### Work request
Reproduce exactly the lines from the one containing "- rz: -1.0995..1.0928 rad" through the last line of the records below, both included, and nothing else.

Stored dataset items
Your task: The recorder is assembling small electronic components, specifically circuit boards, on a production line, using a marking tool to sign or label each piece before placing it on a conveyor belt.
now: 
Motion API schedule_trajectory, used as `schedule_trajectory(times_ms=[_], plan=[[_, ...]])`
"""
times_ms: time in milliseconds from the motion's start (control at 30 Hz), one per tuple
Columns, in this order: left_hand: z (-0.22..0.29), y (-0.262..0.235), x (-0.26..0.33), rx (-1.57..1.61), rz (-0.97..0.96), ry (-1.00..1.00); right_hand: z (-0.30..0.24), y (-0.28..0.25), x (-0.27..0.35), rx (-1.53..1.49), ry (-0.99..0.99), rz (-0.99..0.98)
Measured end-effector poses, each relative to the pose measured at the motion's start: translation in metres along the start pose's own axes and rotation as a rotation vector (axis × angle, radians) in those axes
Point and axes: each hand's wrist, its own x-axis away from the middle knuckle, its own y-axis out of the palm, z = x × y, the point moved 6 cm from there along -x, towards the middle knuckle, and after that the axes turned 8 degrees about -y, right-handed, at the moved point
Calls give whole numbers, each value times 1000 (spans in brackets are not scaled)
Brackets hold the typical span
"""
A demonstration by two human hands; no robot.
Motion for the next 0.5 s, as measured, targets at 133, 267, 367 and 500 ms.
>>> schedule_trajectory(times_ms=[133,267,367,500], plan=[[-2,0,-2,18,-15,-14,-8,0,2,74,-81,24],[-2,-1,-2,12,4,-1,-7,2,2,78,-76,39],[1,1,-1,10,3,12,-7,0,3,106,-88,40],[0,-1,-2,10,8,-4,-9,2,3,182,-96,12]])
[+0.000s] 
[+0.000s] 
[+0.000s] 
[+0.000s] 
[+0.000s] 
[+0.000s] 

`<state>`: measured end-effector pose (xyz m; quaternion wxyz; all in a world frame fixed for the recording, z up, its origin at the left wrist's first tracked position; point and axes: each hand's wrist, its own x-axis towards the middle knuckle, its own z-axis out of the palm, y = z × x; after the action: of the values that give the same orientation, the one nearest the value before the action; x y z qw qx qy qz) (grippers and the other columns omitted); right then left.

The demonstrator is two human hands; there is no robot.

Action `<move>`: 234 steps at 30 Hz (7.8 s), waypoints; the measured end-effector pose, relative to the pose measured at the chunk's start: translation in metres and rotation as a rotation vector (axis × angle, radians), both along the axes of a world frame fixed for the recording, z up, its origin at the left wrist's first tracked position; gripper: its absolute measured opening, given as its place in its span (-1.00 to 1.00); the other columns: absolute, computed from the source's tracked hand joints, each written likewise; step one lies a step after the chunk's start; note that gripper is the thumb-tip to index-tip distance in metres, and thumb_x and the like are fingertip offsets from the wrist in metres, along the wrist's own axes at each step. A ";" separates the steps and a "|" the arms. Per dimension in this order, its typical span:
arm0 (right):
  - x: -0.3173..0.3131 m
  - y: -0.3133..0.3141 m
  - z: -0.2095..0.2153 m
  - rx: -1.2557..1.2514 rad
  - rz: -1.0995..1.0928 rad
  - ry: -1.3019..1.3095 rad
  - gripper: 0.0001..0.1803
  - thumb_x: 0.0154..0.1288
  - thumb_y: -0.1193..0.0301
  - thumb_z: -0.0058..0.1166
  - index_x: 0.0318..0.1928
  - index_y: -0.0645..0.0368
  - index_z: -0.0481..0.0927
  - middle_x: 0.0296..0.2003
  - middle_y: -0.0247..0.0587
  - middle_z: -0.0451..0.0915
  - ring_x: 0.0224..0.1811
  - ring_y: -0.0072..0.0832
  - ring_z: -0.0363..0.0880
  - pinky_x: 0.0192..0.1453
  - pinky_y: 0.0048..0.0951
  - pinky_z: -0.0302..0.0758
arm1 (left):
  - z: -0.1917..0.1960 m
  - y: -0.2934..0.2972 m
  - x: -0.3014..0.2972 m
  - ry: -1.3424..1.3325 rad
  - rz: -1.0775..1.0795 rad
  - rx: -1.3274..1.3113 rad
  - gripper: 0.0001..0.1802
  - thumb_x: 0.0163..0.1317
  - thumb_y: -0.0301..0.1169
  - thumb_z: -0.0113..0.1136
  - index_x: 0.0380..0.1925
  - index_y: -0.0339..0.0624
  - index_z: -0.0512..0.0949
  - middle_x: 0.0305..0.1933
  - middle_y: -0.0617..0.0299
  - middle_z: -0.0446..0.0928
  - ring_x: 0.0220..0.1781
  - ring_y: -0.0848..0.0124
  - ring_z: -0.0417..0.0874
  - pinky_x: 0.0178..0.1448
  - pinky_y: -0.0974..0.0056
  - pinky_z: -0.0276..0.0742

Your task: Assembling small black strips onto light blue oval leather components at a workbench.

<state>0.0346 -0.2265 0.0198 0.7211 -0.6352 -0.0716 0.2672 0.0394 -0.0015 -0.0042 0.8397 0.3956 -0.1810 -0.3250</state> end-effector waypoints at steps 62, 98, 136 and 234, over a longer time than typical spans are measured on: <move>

### Output of the exercise
  - rz: -1.0995..1.0928 rad
  - ry: -1.3019..1.3095 rad
  - gripper: 0.0001..0.1803
  - thumb_x: 0.0154..0.1288
  - thumb_y: -0.1193..0.0301
  - thumb_z: -0.0058..0.1166
  - index_x: 0.0318..0.1928
  - index_y: -0.0645..0.0368
  - index_z: -0.0481..0.0927
  - middle_x: 0.0296..0.2003
  - middle_y: -0.0247..0.0587
  - middle_z: -0.0451..0.0915
  - ring_x: 0.0224..0.1811
  - ring_y: -0.0072..0.0832
  - ring_z: -0.0363..0.0880
  - pinky_x: 0.0192..0.1453
  - pinky_y: 0.0048..0.0951
  - pinky_z: -0.0302..0.0758
arm1 (left):
  - z: -0.1917..0.1960 m
  - y: -0.2934..0.2972 m
  - x: -0.3014..0.2972 m
  - ry: -1.3424..1.3325 rad
  - rz: -1.0775..1.0795 rad
  - rx: -1.3274..1.3113 rad
  - gripper: 0.0001..0.1802
  - thumb_x: 0.0163..0.1317
  - thumb_y: -0.0301..0.1169
  - thumb_z: -0.0113..0.1136
  - index_x: 0.0380..0.1925
  - index_y: -0.0339..0.0624
  - index_z: -0.0512..0.0949
  - middle_x: 0.0305..0.1933
  - middle_y: -0.0617..0.0299
  - middle_z: -0.0446..0.0928
  - ring_x: 0.0220..0.1781
  - ring_y: -0.0848..0.0124
  - ring_z: -0.0417..0.0874
  - pinky_x: 0.0178..0.1448
  - pinky_y: -0.0974..0.0056
  - pinky_z: -0.0276..0.0742

Your task: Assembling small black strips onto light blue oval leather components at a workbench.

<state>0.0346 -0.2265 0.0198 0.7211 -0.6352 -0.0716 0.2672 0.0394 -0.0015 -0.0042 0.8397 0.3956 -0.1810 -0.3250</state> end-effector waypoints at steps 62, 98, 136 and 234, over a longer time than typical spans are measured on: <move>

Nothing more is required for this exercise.